Task details:
From the line containing "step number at" down to the last line of the records below, give every line again without any change.

=== Begin Enclosure ===

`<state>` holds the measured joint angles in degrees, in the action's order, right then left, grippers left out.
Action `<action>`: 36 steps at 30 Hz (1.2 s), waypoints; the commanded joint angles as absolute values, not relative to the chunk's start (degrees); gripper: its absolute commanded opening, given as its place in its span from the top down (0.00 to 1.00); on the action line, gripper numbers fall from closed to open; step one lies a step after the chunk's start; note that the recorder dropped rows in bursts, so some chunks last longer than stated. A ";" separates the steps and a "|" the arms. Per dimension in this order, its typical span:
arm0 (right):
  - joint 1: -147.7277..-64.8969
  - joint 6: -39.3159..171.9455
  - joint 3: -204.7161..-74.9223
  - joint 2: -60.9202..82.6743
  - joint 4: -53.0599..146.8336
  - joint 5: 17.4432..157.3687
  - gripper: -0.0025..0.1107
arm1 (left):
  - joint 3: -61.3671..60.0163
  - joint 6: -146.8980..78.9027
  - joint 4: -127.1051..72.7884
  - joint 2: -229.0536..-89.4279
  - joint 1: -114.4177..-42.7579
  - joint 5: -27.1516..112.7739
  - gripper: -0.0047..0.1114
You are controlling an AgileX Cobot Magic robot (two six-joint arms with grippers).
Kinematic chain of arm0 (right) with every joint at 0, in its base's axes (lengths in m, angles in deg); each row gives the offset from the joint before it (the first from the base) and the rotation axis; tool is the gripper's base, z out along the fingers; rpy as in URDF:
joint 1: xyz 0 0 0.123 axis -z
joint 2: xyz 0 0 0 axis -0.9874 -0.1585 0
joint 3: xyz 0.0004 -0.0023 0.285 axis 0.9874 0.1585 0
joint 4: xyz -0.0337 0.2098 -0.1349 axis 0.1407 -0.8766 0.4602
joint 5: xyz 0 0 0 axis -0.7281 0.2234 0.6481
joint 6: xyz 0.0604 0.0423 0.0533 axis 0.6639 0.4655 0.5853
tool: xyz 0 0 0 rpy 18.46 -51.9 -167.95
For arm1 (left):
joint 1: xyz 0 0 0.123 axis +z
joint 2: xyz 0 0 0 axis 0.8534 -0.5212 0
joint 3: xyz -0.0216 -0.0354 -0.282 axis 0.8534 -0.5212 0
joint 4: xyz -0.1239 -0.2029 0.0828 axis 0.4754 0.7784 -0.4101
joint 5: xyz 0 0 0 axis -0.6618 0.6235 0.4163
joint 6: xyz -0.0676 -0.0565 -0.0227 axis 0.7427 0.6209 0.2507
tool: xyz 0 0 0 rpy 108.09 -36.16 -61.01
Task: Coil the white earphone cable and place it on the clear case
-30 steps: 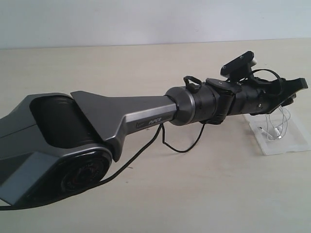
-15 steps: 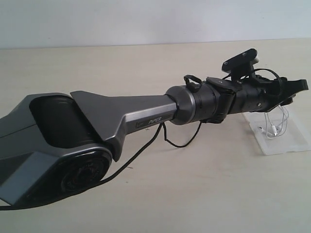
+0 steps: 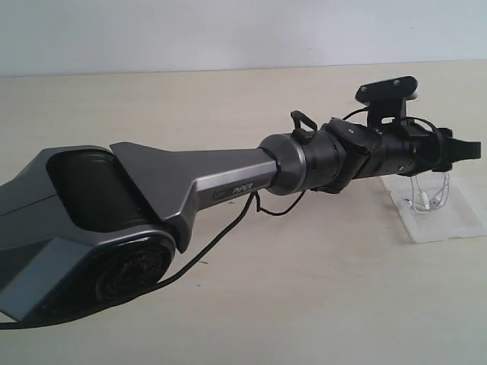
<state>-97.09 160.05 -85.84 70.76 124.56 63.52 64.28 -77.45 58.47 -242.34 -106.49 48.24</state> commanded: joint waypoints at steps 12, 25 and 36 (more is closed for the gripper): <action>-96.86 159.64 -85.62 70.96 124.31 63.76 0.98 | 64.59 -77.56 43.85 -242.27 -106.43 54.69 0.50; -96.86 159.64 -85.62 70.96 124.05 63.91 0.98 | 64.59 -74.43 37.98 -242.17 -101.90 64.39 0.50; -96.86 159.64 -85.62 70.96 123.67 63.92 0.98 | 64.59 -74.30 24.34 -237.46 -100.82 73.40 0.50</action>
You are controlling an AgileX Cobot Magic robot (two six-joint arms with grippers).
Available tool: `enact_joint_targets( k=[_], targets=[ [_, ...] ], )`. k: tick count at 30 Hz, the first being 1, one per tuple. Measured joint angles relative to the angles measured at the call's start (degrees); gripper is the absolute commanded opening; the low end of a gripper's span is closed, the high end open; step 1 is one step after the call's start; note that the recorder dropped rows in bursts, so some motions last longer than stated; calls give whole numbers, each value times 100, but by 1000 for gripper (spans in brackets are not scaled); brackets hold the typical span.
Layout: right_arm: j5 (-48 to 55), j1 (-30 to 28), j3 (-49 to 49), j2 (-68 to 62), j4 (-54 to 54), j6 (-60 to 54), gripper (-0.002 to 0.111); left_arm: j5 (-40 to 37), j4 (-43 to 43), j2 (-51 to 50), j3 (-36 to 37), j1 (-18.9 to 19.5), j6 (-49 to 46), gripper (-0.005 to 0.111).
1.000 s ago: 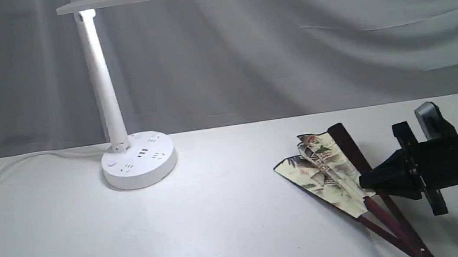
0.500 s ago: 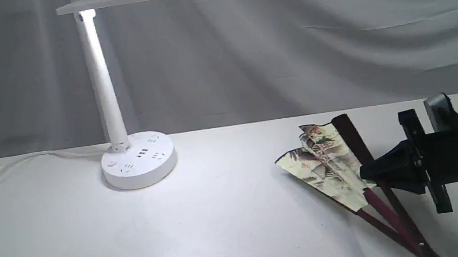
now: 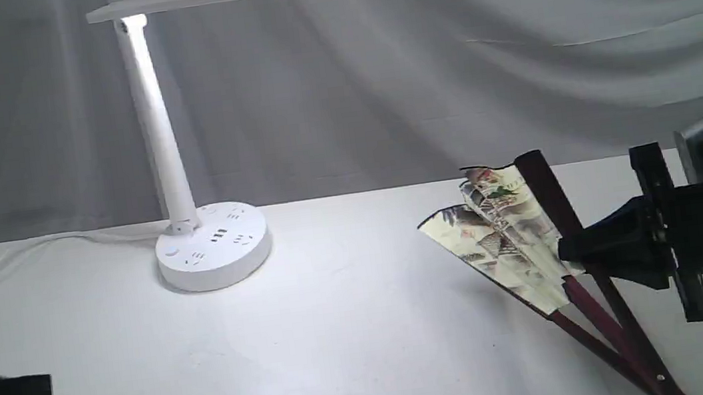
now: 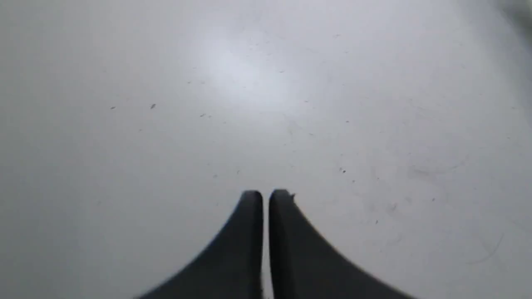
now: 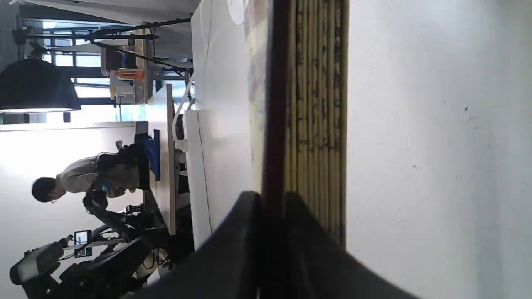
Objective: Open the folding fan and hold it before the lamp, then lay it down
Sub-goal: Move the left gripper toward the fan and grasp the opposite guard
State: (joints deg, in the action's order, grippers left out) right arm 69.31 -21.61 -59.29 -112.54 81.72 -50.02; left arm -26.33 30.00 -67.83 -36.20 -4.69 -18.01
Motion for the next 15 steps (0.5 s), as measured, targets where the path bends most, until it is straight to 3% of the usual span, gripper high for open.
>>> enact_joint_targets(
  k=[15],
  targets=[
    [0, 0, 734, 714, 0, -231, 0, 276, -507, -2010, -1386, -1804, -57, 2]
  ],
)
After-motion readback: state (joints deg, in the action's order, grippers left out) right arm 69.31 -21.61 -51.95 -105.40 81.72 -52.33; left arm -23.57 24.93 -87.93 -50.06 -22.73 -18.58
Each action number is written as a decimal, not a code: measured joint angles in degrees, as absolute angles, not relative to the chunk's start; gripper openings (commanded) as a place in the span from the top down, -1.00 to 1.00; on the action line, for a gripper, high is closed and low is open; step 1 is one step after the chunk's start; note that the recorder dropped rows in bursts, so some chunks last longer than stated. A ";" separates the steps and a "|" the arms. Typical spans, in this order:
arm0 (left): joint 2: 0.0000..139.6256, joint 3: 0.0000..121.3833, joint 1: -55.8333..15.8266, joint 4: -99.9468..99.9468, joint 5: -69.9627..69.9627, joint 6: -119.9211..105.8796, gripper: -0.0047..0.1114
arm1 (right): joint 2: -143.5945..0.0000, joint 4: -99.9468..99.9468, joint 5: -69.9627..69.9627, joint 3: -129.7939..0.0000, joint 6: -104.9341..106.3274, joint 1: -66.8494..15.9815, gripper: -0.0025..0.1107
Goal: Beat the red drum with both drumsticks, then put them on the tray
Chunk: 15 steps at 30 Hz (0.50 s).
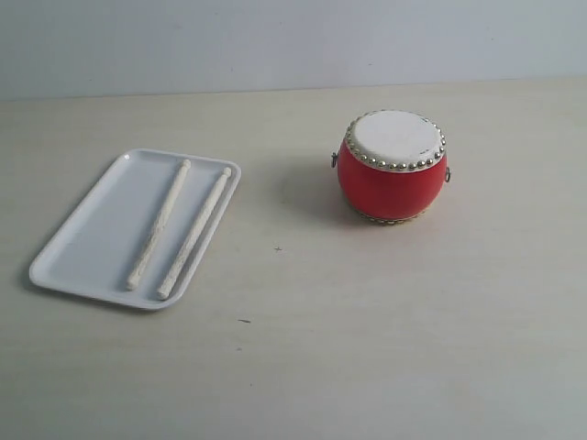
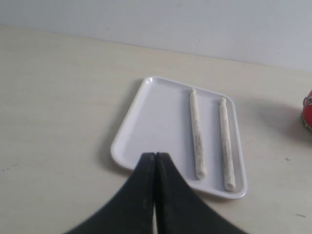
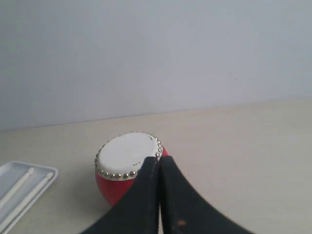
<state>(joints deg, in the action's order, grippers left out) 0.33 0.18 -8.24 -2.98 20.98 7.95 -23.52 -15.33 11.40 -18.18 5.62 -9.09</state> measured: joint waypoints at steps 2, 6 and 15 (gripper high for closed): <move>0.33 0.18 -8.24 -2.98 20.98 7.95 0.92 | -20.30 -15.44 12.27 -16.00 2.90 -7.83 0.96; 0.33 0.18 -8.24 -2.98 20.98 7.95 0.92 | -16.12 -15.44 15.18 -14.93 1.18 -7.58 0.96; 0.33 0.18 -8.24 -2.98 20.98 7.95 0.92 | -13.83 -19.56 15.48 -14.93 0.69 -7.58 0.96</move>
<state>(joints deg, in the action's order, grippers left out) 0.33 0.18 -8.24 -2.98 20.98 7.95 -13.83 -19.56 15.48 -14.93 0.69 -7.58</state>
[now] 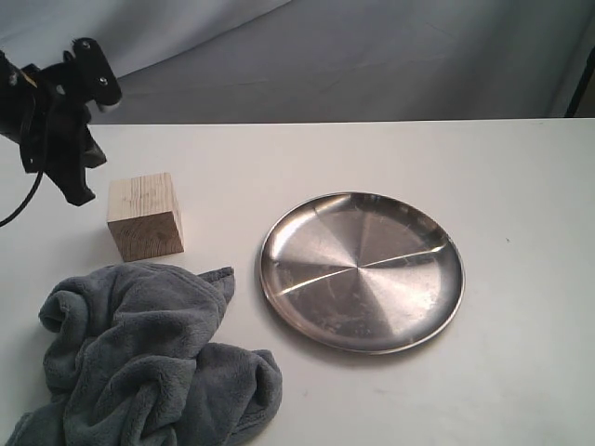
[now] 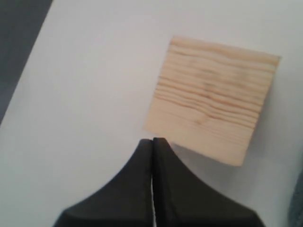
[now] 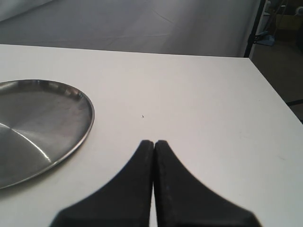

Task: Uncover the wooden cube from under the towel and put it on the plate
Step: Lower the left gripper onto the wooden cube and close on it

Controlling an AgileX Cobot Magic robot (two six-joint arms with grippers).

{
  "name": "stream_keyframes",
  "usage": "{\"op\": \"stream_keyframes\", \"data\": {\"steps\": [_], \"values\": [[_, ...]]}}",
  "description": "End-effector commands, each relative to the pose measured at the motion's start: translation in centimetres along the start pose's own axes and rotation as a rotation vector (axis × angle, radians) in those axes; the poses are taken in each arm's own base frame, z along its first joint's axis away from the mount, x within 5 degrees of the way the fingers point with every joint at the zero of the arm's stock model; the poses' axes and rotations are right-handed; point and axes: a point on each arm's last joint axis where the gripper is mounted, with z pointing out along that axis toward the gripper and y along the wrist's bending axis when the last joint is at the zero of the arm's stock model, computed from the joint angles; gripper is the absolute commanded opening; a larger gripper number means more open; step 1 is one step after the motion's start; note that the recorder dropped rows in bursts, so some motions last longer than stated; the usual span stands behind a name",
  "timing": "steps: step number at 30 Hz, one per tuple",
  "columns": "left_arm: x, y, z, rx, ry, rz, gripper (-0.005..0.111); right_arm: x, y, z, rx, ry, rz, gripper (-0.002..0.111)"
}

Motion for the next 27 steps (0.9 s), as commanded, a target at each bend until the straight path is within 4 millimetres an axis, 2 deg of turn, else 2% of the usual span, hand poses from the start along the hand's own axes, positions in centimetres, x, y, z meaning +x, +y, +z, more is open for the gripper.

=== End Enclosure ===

Task response:
  "timing": "steps: step number at 30 Hz, one per tuple",
  "columns": "left_arm: x, y, z, rx, ry, rz, gripper (-0.005..0.111); right_arm: x, y, z, rx, ry, rz, gripper (-0.002..0.111)"
}

Motion for the next 27 steps (0.9 s), as commanded, a target at each bend until the straight path is within 4 millimetres an axis, 2 deg of turn, else 2% of the usual span, hand poses from the start along the hand's own axes, positions in centimetres, x, y, z meaning +x, +y, +z, more is open for the gripper.

Here the output is complete.